▶ _WHAT THE EXERCISE ASKS_:
Report each line of the data below in which "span" appears.

(Records excerpted from a collection)
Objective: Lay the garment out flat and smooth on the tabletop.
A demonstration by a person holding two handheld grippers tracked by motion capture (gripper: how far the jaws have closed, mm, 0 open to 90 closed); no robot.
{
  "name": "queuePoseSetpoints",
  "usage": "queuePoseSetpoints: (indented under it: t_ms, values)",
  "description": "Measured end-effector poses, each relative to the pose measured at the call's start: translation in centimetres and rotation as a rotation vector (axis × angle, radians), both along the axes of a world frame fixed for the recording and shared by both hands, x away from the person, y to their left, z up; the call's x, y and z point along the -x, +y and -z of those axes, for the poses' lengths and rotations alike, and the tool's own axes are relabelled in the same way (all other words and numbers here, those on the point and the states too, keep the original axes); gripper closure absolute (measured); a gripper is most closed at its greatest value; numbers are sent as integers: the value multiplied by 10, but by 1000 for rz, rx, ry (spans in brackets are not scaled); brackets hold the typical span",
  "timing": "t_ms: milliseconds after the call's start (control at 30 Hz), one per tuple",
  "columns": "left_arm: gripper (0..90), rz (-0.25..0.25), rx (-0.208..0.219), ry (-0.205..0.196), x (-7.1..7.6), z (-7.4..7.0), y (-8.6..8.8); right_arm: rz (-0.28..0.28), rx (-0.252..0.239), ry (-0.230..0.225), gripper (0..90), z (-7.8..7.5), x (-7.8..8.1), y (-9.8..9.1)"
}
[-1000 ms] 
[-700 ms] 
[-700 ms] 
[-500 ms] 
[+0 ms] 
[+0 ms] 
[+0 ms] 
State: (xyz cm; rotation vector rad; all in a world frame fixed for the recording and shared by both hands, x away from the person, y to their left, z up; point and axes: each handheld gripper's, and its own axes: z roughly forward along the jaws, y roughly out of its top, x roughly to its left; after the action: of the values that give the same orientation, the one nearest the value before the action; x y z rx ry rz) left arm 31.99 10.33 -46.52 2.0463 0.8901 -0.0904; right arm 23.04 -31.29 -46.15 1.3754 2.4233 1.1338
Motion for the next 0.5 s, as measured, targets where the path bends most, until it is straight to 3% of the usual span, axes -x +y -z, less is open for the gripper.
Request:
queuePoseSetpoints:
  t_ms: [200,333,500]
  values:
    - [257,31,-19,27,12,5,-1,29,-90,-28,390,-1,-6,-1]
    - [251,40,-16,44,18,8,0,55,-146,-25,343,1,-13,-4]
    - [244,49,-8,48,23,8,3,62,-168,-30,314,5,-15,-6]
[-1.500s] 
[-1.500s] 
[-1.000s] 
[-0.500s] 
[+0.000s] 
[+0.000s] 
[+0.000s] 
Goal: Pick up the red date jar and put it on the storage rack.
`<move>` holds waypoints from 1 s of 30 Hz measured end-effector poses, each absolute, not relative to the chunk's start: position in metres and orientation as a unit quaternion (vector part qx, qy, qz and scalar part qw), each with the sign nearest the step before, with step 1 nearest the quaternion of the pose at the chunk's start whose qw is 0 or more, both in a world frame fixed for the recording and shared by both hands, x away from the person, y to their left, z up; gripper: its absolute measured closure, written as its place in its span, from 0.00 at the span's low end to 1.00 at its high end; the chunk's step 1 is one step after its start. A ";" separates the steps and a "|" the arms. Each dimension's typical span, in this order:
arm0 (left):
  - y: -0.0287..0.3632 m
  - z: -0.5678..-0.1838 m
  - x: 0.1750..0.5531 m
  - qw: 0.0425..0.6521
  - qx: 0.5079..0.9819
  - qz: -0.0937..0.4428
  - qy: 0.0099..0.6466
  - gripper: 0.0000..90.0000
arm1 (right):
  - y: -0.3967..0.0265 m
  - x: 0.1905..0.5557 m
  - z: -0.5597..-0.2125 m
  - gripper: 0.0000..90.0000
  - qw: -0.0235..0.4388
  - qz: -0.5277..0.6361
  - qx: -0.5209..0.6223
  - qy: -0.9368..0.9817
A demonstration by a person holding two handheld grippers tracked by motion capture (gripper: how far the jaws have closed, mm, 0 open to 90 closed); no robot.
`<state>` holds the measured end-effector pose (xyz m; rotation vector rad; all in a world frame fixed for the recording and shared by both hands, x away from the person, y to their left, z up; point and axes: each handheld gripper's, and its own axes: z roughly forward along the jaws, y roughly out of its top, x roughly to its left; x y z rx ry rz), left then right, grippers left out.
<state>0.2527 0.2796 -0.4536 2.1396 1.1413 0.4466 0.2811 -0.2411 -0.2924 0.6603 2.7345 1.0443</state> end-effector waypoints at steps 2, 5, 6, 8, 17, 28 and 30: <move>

▶ _RESULT_:
  "description": "Measured end-effector poses, each relative to the pose measured at the call's start: translation in centimetres and rotation as a rotation vector (axis × angle, radians), both along the axes of a world frame fixed for the recording and shared by both hands, x away from the person, y to their left, z up; the call's x, y and z point along the -x, +y and -z of those axes, for the poses' lengths and rotations alike, and the tool's own axes are relabelled in the same way (all other words and numbers here, those on the point and the states too, keep the original axes); gripper closure absolute (measured); a gripper is most closed at its greatest value; numbers are sent as integers: the value multiplied by 10, but by 1000 for rz, rx, ry (spans in brackets are not scaled); brackets hold the typical span",
Motion for the next 0.5 s, as measured, targets where the path bends most, until it is straight to 3% of the usual span, axes -x +y -z, less is open for the gripper.
`<move>` holds waypoints from 1 s of 30 Hz measured end-effector poses, each absolute, not relative to the chunk's start: position in metres and orientation as a unit quaternion (vector part qx, qy, qz and scalar part qw), each with the sign nearest the step before, with step 1 nearest the quaternion of the pose at the chunk's start whose qw is 0 or more, both in a world frame fixed for the recording and shared by both hands, x away from the person, y to their left, z up; gripper: its absolute measured closure, written as its place in its span, from 0.00 at the span's low end to 1.00 at its high end; the chunk's step 1 is one step after its start. A ";" separates the steps and a "|" the arms. Each dimension's typical span, in this order:

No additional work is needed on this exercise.